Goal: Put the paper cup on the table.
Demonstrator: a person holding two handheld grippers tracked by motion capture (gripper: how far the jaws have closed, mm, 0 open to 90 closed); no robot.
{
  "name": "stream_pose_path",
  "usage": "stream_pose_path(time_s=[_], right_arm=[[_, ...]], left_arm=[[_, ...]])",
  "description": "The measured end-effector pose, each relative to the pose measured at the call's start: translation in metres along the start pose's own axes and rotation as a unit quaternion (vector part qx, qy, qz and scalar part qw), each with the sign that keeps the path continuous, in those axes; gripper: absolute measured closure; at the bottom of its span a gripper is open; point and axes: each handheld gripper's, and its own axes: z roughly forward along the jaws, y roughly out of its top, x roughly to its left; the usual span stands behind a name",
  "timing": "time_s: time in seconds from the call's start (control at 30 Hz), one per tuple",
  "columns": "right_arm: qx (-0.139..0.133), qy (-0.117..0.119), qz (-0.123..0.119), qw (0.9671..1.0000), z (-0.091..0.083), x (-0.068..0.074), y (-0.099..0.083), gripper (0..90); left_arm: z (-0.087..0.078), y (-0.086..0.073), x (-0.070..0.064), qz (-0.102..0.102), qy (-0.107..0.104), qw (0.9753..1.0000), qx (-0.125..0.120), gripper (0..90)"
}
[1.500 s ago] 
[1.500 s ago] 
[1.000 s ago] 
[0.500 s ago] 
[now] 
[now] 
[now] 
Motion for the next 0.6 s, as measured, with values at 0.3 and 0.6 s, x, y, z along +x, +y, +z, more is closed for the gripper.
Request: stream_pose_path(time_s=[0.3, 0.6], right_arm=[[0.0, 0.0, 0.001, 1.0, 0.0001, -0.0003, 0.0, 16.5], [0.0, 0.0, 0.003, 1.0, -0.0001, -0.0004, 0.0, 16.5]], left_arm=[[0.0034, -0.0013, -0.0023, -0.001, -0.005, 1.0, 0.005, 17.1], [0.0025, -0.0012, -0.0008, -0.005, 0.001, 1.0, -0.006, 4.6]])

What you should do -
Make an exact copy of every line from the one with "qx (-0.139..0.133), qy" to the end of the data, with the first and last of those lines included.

Answer to this exercise -
  "columns": "right_arm: qx (-0.139..0.133), qy (-0.117..0.119), qz (-0.123..0.119), qw (0.9671..1.0000), z (-0.091..0.083), x (-0.068..0.074), y (-0.099..0.083), gripper (0..90); left_arm: z (-0.087..0.078), y (-0.086..0.073), x (-0.070..0.064), qz (-0.102..0.102), qy (-0.107..0.104), qw (0.9753..1.0000), qx (-0.125..0.120), gripper (0..90)"
}
[1.500 s ago] 
[1.500 s ago] 
[1.000 s ago] 
[0.500 s ago] 
[now] 
[now] 
[now] 
Motion for the next 0.6 s, as measured, with values at 0.3 and 0.6 s, x, y, z along +x, +y, +z, more is closed for the gripper.
Request: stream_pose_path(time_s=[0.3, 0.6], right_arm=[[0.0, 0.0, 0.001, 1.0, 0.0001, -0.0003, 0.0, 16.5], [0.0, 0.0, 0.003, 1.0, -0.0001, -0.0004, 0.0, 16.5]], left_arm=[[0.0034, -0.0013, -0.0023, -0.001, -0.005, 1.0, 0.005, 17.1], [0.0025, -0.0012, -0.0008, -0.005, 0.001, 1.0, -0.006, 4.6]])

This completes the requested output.